EXERCISE AIM> Locate and copy each line in the data that contains the word "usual".

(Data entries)
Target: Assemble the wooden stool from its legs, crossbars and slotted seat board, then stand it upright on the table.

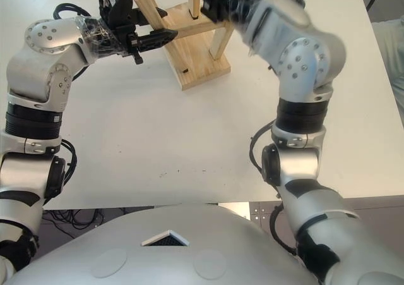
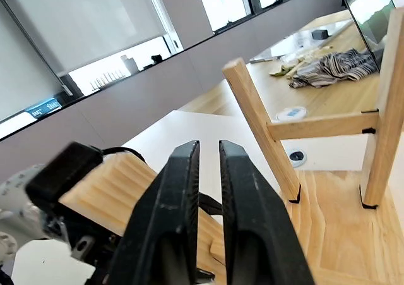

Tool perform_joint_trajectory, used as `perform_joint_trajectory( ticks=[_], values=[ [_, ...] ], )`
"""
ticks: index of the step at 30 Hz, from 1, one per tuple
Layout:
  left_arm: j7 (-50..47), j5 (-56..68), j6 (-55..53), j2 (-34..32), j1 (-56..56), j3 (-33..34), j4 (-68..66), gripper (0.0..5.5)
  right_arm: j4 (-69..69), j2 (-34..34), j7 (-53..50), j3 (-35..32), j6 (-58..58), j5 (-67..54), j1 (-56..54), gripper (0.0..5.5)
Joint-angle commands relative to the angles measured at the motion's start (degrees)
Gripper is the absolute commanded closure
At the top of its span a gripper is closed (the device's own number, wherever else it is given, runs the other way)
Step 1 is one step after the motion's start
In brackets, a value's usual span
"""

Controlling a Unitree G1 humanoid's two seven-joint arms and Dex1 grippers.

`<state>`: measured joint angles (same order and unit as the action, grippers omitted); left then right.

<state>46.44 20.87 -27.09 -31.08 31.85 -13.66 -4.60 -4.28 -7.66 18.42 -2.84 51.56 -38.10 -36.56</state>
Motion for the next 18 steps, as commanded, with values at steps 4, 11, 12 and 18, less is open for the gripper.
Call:
perform_joint_trajectory(
  ticks=[4, 11, 12, 18],
  values=[
    [-0.79, -5.25, -6.56, -1.42, -5.64, -4.23, -4.98, 3.47, -1.74, -3.67, 3.44, 6.69, 2.4, 4.22, 3.74, 5.45],
    [-0.76, -5.09, -6.67, -1.43, -5.65, -4.22, -4.72, 3.47, -0.89, -5.85, 5.8, 12.09, 1.9, 9.04, 7.97, 5.45],
    [-0.72, -5.09, -6.67, -1.45, -5.65, -4.25, -4.67, 3.47, -0.88, -5.73, 5.93, 11.91, 1.82, 9.27, 7.97, 5.45],
    [-0.44, -5.1, -6.62, -1.73, -5.8, -4.28, -4.63, 3.47, -2.87, -5.87, 7.76, 4.44, 5.06, 4.52, 3.38, 5.45]
  ],
)
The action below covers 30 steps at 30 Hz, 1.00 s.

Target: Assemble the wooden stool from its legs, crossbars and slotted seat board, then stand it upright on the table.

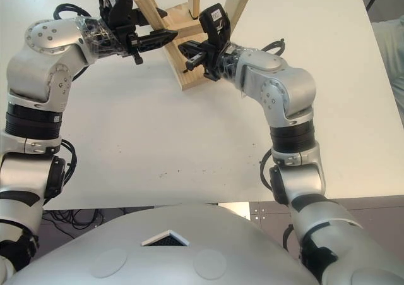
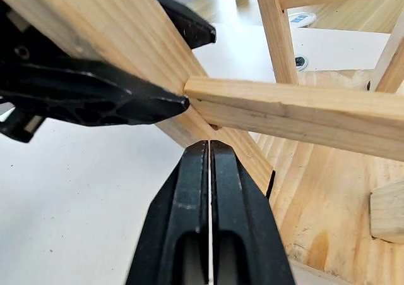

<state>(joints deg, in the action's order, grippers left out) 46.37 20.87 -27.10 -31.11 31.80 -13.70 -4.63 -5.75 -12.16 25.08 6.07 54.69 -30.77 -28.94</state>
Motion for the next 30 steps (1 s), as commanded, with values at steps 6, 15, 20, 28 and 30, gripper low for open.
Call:
perform_joint_trajectory(
  ticks=[6, 15, 20, 28, 30],
  values=[
    [-0.09, -5.04, -6.59, -1.97, -6.44, -4.34, -4.42, 3.47, -0.58, -1.42, 0.71, -12.67, 5.45, -8.43, -12.17, 5.45],
    [-0.41, -4.38, -7.08, -1.19, -6.2, -4.35, -2.96, 3.47, 17.66, 0.9, 3.64, 0.19, -7.19, 4.41, -7.9, 5.45],
    [-0.97, -4.25, -7.22, -1.15, -6.41, -3.92, -2.9, 3.47, 14.35, -1.11, 6.62, 4.72, -7.31, 6.88, -2.18, 5.45],
    [-0.64, -4.53, -7.43, -0.12, -4.56, -5.33, -3.48, 3.47, 7.04, 3.26, 3.9, -5.59, -5.68, -1.87, -5.44, 5.45],
    [-0.2, -4.67, -7.49, -0.38, -4.29, -5.66, -3.74, 3.47, 5.59, 4.65, 0.64, -14.82, -5.18, -9.63, -11.5, 5.45]
  ],
)
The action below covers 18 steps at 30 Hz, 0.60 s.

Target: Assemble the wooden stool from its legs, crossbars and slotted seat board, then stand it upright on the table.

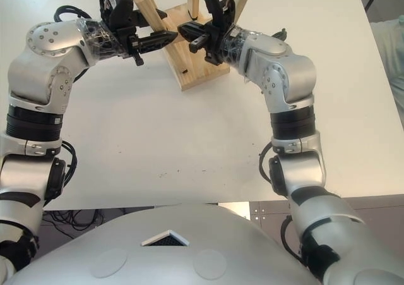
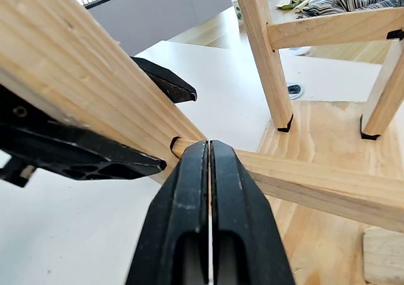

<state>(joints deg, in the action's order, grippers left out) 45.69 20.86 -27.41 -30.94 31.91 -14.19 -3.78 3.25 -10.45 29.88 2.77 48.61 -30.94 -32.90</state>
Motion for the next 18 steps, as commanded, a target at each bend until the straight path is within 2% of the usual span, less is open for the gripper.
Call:
perform_joint_trajectory(
  ticks=[1, 4, 5, 7, 10, 14, 18],
  values=[
    [0.69, -4.7, -7.24, -0.94, -4.58, -5.2, -4.7, 3.47, -2.69, 2.87, -6.45, -17.04, 1.09, -14.35, -12.17, 5.45],
    [1.35, -4.6, -7.49, -2.01, -5.59, -5.16, -4.7, 3.47, 4.32, -0.63, -13.6, -30.4, 0.23, -25.67, -25.28, 5.45],
    [1.52, -4.53, -7.55, -2.21, -5.86, -5.17, -4.6, 3.47, 6.58, -1.97, -15.34, -32.63, -0.47, -26.77, -27.8, 5.45],
    [1.66, -4.41, -7.73, -2.44, -6.2, -5.14, -4.42, 3.47, 10.42, -5.25, -15.08, -32.02, -4.06, -22.39, -29.07, 5.45],
    [1.68, -4.3, -7.93, -2.5, -6.3, -5.17, -4.38, 3.47, 20.04, -9.39, -12.91, -21.61, -17.72, -4.63, -23.15, 5.45],
    [2.19, -4.44, -7.76, -2.68, -6.12, -5.58, -4.44, 3.47, 27.32, -9.64, -9.61, -5.26, -28.89, 14.25, -12.41, 5.45],
    [2.95, -4.69, -7.85, -3.69, -6.07, -5.89, -4.25, 3.47, 14.53, -7.07, -2.17, 7.47, -28.3, 18.72, -5.0, 5.45]
  ],
)
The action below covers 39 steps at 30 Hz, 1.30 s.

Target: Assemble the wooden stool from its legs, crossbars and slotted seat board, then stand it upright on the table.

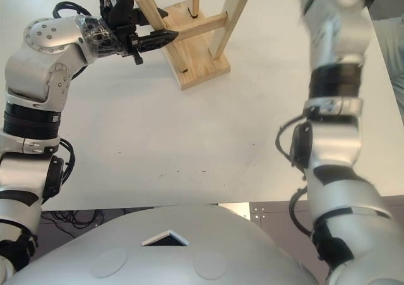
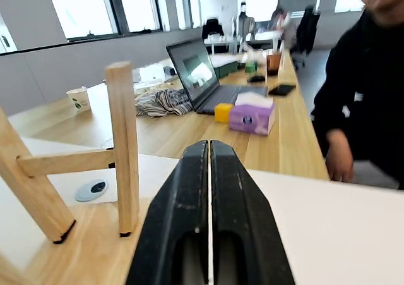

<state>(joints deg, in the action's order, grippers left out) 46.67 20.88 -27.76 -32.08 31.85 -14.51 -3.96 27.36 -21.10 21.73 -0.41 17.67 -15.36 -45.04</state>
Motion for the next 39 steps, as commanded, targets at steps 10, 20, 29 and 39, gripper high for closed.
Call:
perform_joint_trajectory(
  ticks=[10, 20, 29, 39],
  values=[
    [6.95, -7.06, -5.29, -3.1, -2.93, -9.66, -5.85, 3.47, -40.65, 4.25, 12.45, 20.69, 18.7, -0.44, 13.88, 5.45],
    [12.77, -6.59, 1.78, -5.93, -6.01, -9.4, -4.44, 3.47, -53.32, 3.97, 17.46, 21.08, 28.73, -7.16, 16.5, 5.45],
    [24.82, -3.56, 17.33, -12.09, -10.38, -5.95, -6.62, 3.01, -60.08, 3.3, 24.89, 18.82, 32.72, -13.46, 17.83, 5.5],
    [27.73, -2.37, 14.03, -19.6, -16.18, 2.07, -1.01, 2.52, -55.34, 0.58, 26.49, 14.56, 32.22, -11.92, 16.58, 5.5]
  ],
)
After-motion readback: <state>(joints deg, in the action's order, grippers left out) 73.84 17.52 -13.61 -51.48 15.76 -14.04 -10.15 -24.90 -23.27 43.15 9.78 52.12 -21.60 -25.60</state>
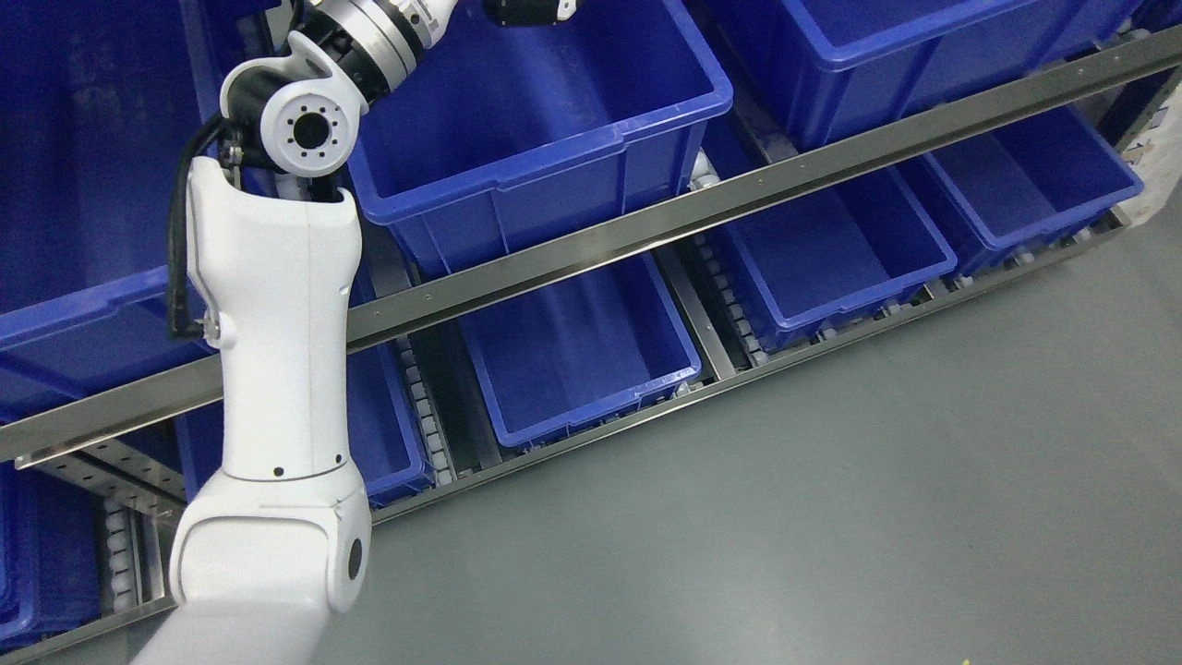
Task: Stack pink IKEA bowls on left shelf middle
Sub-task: 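Lower the stacked bowls into the upper blue bin with the left hand, then open the left hand and withdraw it from the blue bin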
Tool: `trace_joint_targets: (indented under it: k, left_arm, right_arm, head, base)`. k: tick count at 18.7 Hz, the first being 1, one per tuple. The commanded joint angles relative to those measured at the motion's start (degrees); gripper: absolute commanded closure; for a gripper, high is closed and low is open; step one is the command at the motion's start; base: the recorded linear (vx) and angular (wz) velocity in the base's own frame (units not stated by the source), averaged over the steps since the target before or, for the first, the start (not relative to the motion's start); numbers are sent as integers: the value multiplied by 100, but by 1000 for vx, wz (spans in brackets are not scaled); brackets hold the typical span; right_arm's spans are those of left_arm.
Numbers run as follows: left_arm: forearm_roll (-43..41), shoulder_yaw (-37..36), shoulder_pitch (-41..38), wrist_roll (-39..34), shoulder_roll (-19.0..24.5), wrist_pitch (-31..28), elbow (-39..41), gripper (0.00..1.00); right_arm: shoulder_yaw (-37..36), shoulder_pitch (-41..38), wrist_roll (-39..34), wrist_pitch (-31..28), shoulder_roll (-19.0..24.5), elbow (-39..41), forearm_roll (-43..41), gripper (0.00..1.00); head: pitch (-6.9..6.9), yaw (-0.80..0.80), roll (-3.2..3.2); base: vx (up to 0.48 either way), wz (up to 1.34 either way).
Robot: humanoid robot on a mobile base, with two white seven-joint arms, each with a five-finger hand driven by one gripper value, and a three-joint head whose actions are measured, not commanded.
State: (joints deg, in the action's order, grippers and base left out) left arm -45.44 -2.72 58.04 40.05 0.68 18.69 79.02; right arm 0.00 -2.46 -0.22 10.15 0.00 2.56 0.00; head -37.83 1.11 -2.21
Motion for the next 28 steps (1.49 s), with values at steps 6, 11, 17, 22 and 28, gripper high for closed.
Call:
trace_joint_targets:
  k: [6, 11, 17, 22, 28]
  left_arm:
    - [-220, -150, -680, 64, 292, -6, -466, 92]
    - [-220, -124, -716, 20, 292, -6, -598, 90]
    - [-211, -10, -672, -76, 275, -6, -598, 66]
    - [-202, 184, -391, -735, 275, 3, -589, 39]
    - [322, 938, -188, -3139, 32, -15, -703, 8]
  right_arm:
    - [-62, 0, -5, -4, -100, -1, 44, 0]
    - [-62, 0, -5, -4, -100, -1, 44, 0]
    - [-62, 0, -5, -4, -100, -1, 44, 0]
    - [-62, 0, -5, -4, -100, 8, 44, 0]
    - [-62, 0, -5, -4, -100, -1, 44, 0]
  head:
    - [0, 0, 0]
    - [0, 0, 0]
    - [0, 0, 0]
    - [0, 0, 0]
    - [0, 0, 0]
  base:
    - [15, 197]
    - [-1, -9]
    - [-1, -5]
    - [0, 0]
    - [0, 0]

ANSWER SPACE>
In brackets, a value's usual span
Motion for the next 18 steps, as commanded, a target at each bend until the straight path is within 2% of the usual span, less is open for the gripper.

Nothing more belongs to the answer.